> _PROBLEM DESCRIPTION_: What lines in the entries hold the string "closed"? List them.

> _RECORDS SHOWN_:
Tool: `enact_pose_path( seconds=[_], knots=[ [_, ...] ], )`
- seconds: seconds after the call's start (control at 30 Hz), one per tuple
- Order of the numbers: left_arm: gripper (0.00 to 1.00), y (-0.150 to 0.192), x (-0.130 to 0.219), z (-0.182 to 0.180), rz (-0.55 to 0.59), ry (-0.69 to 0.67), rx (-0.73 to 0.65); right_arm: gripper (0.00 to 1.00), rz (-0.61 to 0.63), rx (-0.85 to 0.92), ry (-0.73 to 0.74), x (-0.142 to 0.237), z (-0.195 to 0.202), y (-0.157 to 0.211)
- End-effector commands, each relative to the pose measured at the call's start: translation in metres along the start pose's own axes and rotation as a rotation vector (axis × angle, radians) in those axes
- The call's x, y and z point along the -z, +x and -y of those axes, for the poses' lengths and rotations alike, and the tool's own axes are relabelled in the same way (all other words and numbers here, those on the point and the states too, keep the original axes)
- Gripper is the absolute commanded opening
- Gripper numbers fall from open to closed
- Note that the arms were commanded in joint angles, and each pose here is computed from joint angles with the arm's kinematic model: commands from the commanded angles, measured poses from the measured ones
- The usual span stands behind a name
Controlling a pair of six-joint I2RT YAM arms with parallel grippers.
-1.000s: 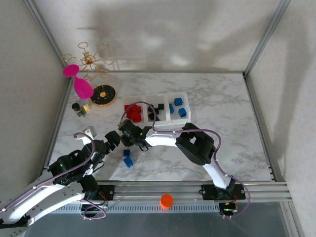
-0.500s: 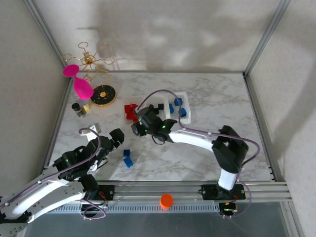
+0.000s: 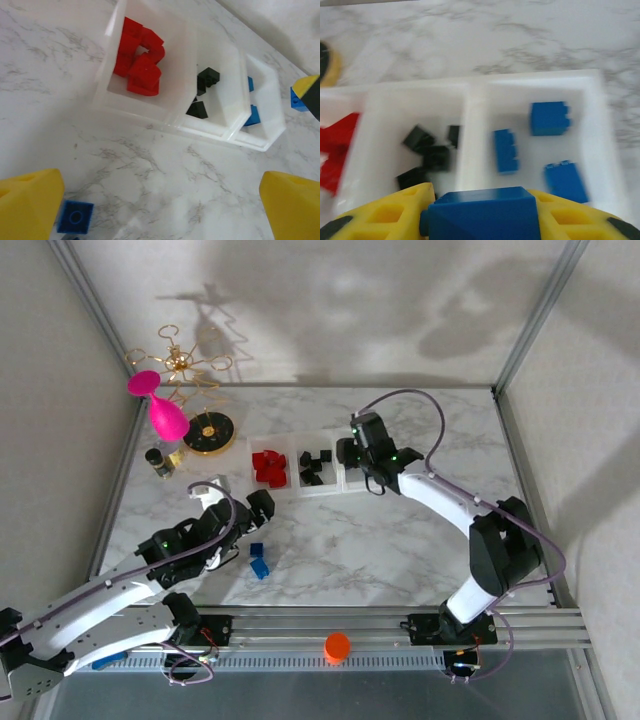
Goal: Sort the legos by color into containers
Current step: Place the lego in the container.
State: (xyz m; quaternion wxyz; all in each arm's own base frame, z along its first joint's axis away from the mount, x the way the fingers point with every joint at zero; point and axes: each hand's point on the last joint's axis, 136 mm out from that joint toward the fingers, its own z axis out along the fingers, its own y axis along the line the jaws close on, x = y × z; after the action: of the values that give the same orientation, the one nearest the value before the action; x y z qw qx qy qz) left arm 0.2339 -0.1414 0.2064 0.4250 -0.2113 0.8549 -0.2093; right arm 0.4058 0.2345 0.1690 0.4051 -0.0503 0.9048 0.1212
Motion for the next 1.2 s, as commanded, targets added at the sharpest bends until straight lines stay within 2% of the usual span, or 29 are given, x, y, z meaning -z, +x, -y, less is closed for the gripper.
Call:
enact_pose_path(
  seconds=[0.0, 0.27, 0.4, 0.63, 0.8, 0.97, 1.17],
  knots=[
    [0.99, -0.011, 0.001, 0.023, 0.013, 0.059, 0.015, 0.42, -0.013, 0.02, 0.071, -0.022, 0.017, -0.006],
    [1.0, -0.012, -0.003, 0.032, 0.01, 0.069, 0.003, 0.48, -0.019, 0.027, 0.149, -0.062, 0.033, -0.015],
    [1.0, -0.013, -0.001, 0.031, 0.012, 0.064, -0.006, 0.54, -0.032, 0.026, 0.165, -0.069, 0.036, -0.013],
    [1.0, -0.012, 0.0, 0.026, 0.014, 0.057, -0.001, 0.67, -0.006, 0.017, 0.118, -0.048, 0.028, -0.021],
    [0.99, -0.013, 0.002, 0.024, 0.019, 0.056, 0.009, 0.72, 0.012, 0.01, 0.044, -0.02, 0.01, -0.021],
    [1.0, -0.014, 0.006, 0.012, 0.027, 0.027, 0.011, 0.75, -0.007, 0.029, -0.035, 0.004, -0.019, -0.005],
    [1.0, -0.013, 0.014, -0.005, 0.033, 0.008, 0.029, 0.77, -0.06, 0.079, -0.134, 0.026, -0.068, 0.034]
  ],
)
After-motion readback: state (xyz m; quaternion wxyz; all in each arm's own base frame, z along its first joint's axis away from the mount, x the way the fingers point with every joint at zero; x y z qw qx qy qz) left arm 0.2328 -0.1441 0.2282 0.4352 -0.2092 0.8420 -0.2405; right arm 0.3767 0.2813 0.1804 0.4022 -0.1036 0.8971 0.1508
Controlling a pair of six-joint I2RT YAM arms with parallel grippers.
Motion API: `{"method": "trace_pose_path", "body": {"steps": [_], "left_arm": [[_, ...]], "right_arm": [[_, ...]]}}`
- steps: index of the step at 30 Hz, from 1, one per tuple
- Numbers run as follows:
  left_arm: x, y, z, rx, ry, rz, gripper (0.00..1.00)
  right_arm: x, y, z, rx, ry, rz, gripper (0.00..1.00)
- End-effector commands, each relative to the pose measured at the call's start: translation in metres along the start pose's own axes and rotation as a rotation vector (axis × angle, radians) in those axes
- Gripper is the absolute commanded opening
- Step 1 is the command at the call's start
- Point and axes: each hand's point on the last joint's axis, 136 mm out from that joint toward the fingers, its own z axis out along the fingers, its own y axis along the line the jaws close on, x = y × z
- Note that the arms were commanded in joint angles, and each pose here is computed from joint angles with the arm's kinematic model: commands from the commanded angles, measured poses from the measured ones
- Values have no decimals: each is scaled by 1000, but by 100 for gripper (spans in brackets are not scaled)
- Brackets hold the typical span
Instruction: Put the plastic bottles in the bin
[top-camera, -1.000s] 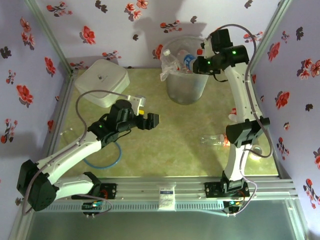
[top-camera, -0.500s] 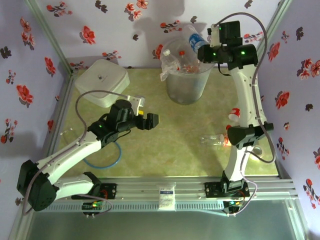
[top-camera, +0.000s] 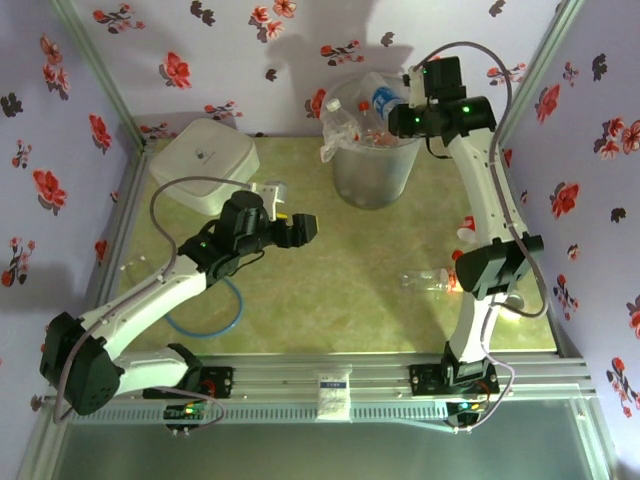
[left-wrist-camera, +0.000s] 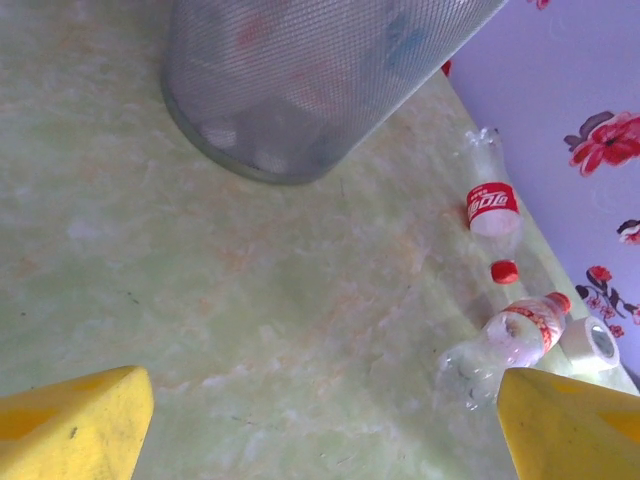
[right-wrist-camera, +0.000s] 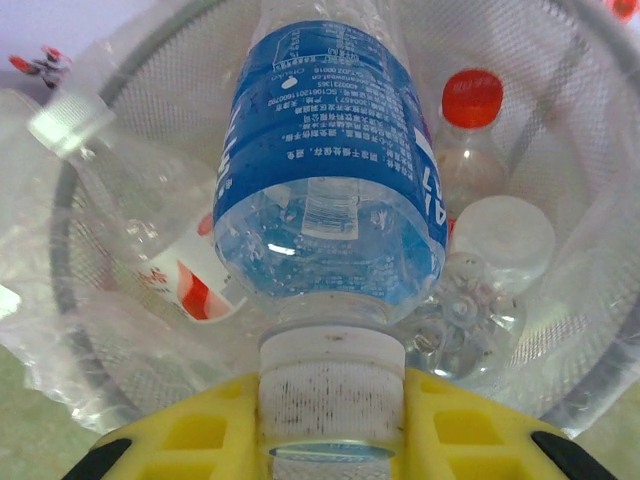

> _EXERCISE OUTPUT_:
- Gripper numbers fall from open to closed
Motion for the next 1.2 s, as commanded, targets added at the sharpest bends until straight lines stay within 2% of the usual span, or 29 are given, x, y, z meaning -z, +x, -y, less is closed for the gripper.

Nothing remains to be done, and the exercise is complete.